I am trying to Finetune BertForSequenceClassification on custom dataset with Dsitributed training using Accelerate. Runtime environment is AWS Sagemaker notebook with 4 GPUs and 24 GB RAM.
Executed my code earlier for one step to ensure batch size does not cause memory issues and that I get train/val errors.
But notebook launcher now fails to execute the code, the cell simply completes execution without executing a single step of training.
def training_loop():
model_path = "models/category_classifier_bert.pt"

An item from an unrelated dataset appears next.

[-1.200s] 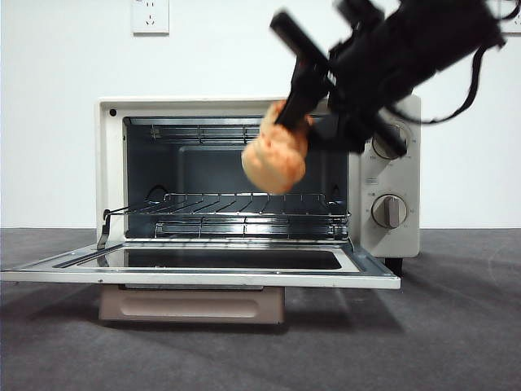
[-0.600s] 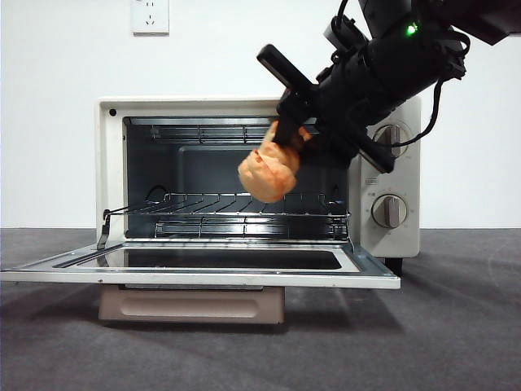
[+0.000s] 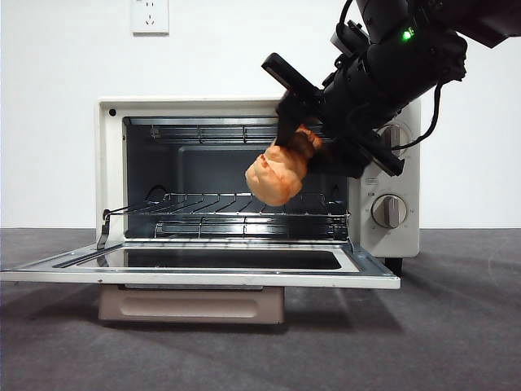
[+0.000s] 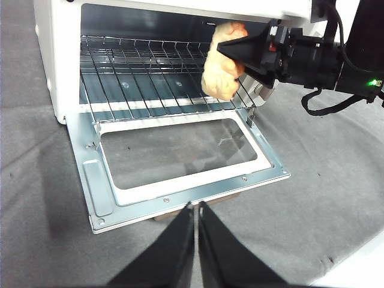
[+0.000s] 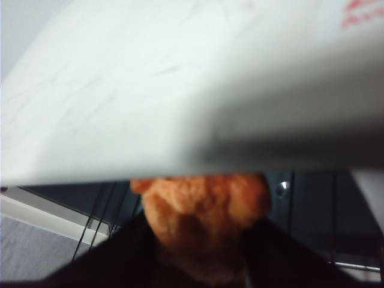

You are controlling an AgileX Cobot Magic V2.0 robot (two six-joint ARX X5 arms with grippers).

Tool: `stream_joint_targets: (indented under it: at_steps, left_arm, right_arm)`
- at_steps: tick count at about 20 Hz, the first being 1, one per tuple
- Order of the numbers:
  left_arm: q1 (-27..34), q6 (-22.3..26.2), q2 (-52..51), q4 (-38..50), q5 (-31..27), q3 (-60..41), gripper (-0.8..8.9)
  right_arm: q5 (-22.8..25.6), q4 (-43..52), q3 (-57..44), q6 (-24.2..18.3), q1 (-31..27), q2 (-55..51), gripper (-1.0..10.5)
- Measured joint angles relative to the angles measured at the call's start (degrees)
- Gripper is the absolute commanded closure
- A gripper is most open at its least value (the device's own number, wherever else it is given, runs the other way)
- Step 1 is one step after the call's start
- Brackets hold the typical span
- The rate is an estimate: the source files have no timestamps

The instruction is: The left arm flap open the oven, the right arm pick bread and place it into oven, the left arm flap close the oven

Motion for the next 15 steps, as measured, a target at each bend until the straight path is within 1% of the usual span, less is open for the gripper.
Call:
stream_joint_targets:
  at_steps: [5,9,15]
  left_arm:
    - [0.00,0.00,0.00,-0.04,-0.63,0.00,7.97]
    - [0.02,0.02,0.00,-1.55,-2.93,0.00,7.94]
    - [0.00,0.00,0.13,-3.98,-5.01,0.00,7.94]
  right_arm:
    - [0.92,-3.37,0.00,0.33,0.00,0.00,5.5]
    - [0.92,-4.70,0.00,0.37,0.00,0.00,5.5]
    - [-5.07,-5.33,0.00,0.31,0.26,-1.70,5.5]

accelerator = Accelerator(mixed_precision="fp16")
device = accelerator.device
model = BertForSequenceClassification.from_pretrained("bert-base-uncased",num_labels=NUM_LABELS)
print("Loading model ")
learning_rate = 1e-5
optimizer = AdamW(model.parameters(), lr=learning_rate)
print("Loading optimizer")
train_dl, val_dl = get_dataloaders()
total_steps = int((len(train_dl) * EPOCHS)/4*BATCH_SIZE)

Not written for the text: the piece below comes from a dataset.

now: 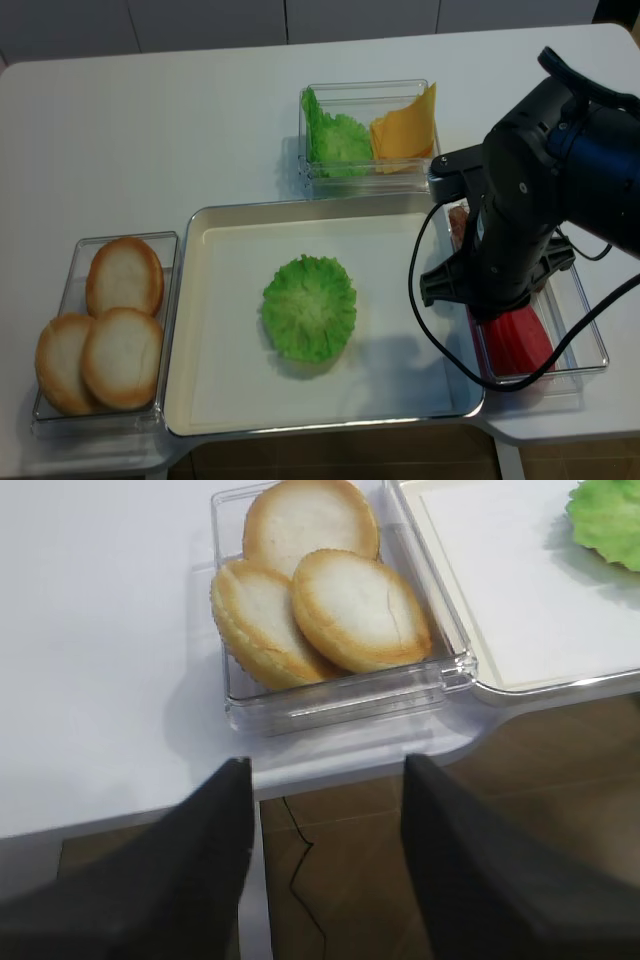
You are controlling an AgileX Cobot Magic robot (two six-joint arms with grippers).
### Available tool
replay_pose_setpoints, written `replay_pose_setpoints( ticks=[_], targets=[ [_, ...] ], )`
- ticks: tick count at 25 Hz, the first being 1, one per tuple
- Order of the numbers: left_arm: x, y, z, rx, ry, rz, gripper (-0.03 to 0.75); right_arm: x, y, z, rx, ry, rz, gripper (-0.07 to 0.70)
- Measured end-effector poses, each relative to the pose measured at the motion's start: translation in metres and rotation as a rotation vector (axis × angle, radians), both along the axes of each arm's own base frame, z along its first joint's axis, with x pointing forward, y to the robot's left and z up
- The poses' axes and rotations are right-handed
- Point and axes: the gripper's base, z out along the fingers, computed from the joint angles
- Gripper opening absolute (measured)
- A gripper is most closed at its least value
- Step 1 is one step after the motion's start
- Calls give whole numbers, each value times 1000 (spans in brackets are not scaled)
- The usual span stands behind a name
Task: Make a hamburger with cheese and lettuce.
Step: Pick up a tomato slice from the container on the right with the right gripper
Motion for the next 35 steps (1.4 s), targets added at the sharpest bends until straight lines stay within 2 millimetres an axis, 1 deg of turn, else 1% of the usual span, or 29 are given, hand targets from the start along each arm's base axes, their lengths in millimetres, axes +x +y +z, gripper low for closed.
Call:
replay_pose_setpoints(
  ticks=[11,22,35],
  targets=[
    [0,0,0,0,0,0,360,-1,-1,3,4,-10,-19,64],
    [0,0,0,0,0,0,360,-12,-7,25,38,-59,-39,61],
    [0,0,0,0,0,0,360,-38,-23,65,97,-147,-52,61]
  ],
)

print("total_steps : ",total_steps)
# Set up the learning rate scheduler
scheduler = get_linear_schedule_with_warmup(optimizer,
num_warmup_steps=100, # Default value
num_training_steps=total_steps)
print("Loading model on accelerators .... ")
model, optimizer, train_dl, val_dl, scheduler = accelerator.prepare(model, optimizer, train_dl, val_dl, scheduler)
#val_dl = accelerator.prepare(val_dl)
metric = Accuracy(task="multiclass", num_classes=NUM_LABELS).to(device)
# MulticlassAccuracy(num_classes=NUM_LABELS).to(device)
print("Training ... ")
for epoch in range(EPOCHS):
model.train()
for step,batch in enumerate(train_dl):
input_ids = batch["input_ids"].to(device)
targets = batch["label"].to(device)
attention_mask = batch["attention_mask"].to(device)
optimizer.zero_grad()
output = model(input_ids, attention_mask)
loss = CrossEntropyLoss(output.logits, targets)
accelerator.backward(loss)
optimizer.step()
if step%5000 == 0:
print(step, loss)
accelerator.wait_for_everyone()
unwrapped_model = accelerator.unwrap_model(model)
accelerator.save(unwrapped_model.state_dict(), model_path)
from accelerate import notebook_launcher
notebook_launcher(training_loop, num_processes=4)
The cell completes execution with out performing a single step of training. Are there any cache or buffer issues that I needto take care of ? From the output, it appears that NOT all the GPUs are identified and hence the cell execution terminates before completing execution.